---- Record excerpts
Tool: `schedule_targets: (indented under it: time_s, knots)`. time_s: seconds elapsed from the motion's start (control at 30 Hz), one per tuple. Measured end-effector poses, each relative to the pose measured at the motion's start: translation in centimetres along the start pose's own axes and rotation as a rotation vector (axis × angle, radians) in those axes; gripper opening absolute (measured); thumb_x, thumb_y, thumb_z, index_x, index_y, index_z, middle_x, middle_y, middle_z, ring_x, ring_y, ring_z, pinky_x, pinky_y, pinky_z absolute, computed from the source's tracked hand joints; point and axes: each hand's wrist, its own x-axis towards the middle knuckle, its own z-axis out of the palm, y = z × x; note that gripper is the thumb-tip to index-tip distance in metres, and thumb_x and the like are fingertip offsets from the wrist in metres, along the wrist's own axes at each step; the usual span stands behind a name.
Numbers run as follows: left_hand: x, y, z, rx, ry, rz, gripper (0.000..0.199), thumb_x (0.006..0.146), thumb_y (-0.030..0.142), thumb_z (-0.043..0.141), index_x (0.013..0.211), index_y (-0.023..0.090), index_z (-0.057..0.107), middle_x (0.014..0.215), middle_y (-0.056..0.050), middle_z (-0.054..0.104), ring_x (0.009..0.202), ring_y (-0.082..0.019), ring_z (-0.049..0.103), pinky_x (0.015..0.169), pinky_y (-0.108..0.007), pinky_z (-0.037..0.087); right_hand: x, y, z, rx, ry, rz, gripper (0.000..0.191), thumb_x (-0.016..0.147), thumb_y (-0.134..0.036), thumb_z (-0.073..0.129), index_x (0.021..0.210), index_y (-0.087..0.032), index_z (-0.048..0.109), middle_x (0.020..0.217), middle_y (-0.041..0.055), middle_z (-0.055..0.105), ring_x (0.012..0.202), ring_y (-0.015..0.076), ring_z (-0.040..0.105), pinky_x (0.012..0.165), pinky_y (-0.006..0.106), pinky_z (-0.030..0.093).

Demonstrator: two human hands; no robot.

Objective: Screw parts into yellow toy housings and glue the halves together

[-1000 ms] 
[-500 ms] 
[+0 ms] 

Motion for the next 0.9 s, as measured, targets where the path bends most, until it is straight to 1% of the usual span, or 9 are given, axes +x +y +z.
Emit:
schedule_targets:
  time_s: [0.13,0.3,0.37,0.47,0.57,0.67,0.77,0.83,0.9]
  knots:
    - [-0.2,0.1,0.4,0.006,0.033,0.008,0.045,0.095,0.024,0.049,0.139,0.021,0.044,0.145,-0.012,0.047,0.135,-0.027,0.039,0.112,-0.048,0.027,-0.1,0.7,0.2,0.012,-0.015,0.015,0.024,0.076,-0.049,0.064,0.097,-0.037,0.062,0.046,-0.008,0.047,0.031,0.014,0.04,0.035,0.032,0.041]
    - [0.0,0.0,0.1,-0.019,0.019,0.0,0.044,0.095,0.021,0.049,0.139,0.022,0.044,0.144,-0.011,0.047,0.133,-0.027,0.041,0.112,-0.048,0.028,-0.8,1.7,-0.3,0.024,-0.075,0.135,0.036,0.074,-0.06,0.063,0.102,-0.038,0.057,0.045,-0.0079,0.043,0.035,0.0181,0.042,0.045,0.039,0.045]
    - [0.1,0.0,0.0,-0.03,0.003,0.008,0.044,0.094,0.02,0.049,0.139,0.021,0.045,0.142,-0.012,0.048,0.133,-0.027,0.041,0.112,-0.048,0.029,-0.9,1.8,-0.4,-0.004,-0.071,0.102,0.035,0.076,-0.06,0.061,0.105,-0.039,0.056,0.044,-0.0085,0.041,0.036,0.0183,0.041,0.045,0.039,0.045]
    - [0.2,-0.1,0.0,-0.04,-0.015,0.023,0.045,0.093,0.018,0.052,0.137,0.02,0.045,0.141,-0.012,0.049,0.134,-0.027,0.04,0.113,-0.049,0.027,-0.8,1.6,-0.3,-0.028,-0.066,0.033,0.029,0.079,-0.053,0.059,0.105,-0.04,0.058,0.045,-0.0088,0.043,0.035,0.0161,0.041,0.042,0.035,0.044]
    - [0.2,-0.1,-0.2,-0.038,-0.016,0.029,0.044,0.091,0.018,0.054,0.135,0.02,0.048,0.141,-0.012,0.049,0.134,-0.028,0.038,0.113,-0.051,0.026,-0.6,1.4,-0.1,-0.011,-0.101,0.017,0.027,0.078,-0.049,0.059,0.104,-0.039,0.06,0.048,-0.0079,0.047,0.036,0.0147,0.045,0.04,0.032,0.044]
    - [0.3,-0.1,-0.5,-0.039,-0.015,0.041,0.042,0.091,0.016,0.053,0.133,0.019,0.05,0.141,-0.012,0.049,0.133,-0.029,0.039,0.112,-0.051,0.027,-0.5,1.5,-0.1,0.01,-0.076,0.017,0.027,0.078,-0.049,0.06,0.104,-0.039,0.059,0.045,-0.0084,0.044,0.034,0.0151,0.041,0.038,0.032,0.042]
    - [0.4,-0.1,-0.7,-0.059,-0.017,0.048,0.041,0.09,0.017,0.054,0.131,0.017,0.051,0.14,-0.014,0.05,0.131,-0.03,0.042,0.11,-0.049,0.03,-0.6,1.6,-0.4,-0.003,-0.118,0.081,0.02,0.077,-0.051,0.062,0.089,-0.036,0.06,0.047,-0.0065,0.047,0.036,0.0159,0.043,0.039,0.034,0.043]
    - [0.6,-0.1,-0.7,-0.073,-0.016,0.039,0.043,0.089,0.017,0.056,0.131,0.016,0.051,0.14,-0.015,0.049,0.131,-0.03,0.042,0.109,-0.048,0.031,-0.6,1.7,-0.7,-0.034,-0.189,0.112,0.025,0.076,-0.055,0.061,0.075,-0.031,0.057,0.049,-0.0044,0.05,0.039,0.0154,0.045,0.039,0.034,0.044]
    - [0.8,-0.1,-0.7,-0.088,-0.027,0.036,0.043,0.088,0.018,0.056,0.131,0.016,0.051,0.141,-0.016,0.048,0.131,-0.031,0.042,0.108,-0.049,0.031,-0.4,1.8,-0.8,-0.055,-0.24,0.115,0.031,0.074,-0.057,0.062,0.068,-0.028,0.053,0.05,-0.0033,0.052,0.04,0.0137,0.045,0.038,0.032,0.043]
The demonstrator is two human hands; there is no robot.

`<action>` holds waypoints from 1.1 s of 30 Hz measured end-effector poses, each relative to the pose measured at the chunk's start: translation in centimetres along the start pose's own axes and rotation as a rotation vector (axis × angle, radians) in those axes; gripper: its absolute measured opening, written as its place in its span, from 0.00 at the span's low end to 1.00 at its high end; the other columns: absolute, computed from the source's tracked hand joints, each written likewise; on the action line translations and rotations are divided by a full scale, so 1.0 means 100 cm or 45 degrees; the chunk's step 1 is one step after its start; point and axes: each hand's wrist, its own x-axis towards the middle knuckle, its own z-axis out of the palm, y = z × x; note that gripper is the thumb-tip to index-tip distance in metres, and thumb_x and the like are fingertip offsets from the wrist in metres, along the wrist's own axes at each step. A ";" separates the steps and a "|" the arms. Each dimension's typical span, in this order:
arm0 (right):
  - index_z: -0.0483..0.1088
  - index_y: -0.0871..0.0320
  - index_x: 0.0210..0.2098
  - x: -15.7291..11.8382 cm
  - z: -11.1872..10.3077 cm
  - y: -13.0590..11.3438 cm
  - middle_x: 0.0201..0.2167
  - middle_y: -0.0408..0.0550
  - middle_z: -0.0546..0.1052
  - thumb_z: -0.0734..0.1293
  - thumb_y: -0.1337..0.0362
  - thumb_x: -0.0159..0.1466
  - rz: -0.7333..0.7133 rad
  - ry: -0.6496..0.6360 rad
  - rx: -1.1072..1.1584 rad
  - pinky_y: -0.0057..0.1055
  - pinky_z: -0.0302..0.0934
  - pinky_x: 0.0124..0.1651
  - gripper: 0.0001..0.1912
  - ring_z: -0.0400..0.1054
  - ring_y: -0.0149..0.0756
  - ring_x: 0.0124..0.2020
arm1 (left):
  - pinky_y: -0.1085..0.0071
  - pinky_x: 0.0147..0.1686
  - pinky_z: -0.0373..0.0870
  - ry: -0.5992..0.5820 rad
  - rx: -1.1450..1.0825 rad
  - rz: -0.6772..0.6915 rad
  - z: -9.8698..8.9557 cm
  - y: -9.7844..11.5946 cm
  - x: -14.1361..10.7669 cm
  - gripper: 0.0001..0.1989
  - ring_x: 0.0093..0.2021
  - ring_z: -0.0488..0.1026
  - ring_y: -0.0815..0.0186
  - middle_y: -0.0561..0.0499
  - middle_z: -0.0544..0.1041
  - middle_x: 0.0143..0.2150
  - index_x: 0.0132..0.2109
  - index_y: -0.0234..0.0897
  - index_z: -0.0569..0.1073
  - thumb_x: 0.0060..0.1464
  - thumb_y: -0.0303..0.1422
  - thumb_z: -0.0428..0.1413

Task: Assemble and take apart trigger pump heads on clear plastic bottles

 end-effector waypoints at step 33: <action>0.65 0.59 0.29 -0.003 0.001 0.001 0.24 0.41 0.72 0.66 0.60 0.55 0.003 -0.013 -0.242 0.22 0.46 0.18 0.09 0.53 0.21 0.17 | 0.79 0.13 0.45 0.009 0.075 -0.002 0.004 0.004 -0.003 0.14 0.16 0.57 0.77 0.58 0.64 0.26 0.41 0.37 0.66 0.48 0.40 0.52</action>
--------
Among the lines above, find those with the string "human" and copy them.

Demonstrator: two human hands; no robot.
The demonstrator is two human hands; there is no robot.

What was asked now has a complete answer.